Typically mic signal lines are symmetric. This leads to high common mode rejection ratio. A "ground loop" requires a second conductor carried from the microphone to the amplifier. This is not the case at all in practice because the mic body is clamped by an isolating mic holder.
Therefore seperated conductors for GND and SHIELD/CHASSIS are simply not necessary.
 
the signal return and shield are often homogenized

Typically microphones used balanced audio connections, so the signal and signal return are a twisted pair. For phantom powered microphones the shield is used as power return, but I am not aware of any microphones which use shield for signal return. At least none that are useful for recording, probably headset or phone microphones may do that, but that isn't generally a topic on this site.
 
I think in an ideal world, in a tube mike, one would send B+ and B- (power supply high voltage positive and negative) and H+ and H- (heater DC supply positive and negative) separately through the cable, to terminate into the power supplies analog 0V node. The shell of the mike body would then connect to the microphone cable shield, which is common with the PSU's metal chassis, which connects to the PSU 0V point in the PSU. In theory, a large radiated noise source can sum with the B- and be amplified inside the mike frontend if the chassis/shield and B- are intermingled.

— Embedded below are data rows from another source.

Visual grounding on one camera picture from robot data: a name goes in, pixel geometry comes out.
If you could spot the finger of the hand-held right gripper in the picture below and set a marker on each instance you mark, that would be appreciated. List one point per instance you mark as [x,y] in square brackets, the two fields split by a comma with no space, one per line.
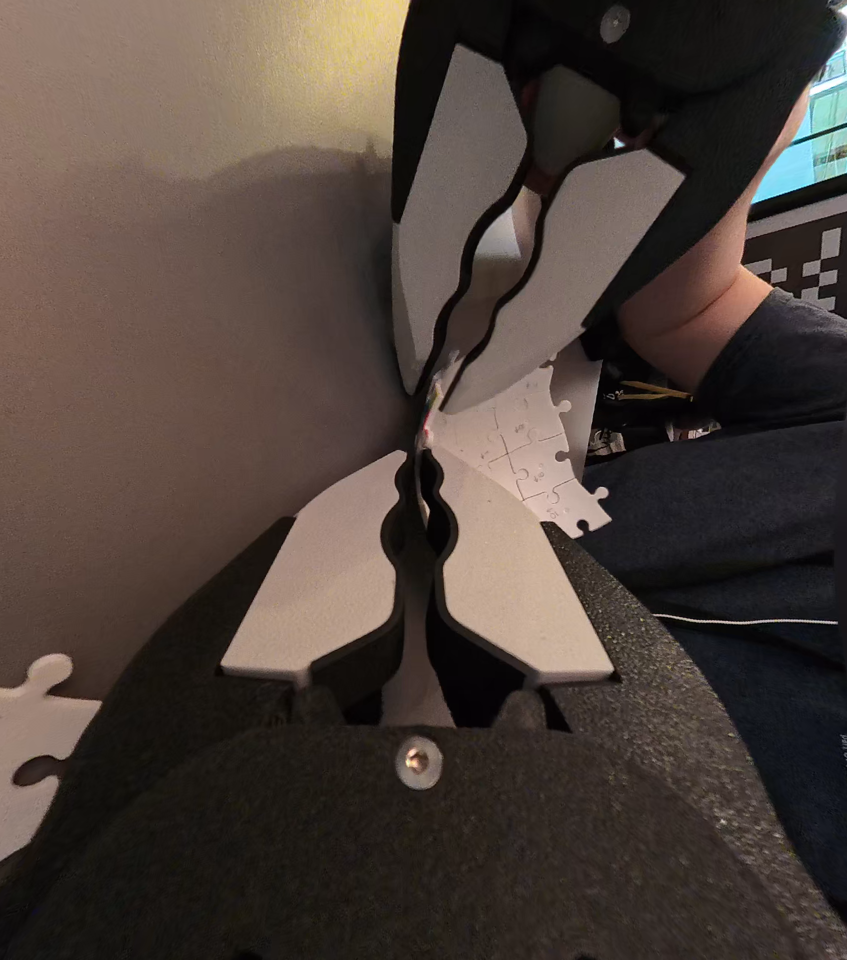
[461,180]
[589,255]

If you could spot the assembled white puzzle section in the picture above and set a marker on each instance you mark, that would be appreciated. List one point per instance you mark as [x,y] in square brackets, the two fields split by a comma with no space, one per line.
[521,435]

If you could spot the white puzzle piece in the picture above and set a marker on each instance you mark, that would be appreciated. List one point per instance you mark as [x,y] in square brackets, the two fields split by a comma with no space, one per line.
[430,423]

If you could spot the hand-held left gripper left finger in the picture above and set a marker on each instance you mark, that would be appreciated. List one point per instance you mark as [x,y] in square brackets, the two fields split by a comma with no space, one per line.
[319,600]

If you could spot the person's right forearm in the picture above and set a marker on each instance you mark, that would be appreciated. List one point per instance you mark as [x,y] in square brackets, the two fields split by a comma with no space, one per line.
[694,315]

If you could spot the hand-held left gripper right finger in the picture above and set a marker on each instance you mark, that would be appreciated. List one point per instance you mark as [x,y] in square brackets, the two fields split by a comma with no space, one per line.
[521,600]

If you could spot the black white marker sign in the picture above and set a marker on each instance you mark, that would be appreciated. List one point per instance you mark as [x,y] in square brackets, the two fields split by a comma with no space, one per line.
[814,255]

However in practice, compromises are made: for example, with DC heaters, H- and B- are connected together without issue. In many designs, the mike shell is connected to B- as well, without issues as well.

In the C12 design from Alctron, I experimented with breaking the mike shell/headbasket from B-, and couldn't measure any audible improvement, even with the mike shell placed close to EMI sources like ballast's for neon tubes, CRT monitors, etc. I think the trade off between reduced susceptibility to EMI and minimizing ground impedance is probably hard to measure in that specific case.
 
Even with a cable with separate Shield and H-/B- Neumann always connect them:

- In the microphone
- In both cable connectors
- In the PSU

I do the same and have no issues since I started doing so.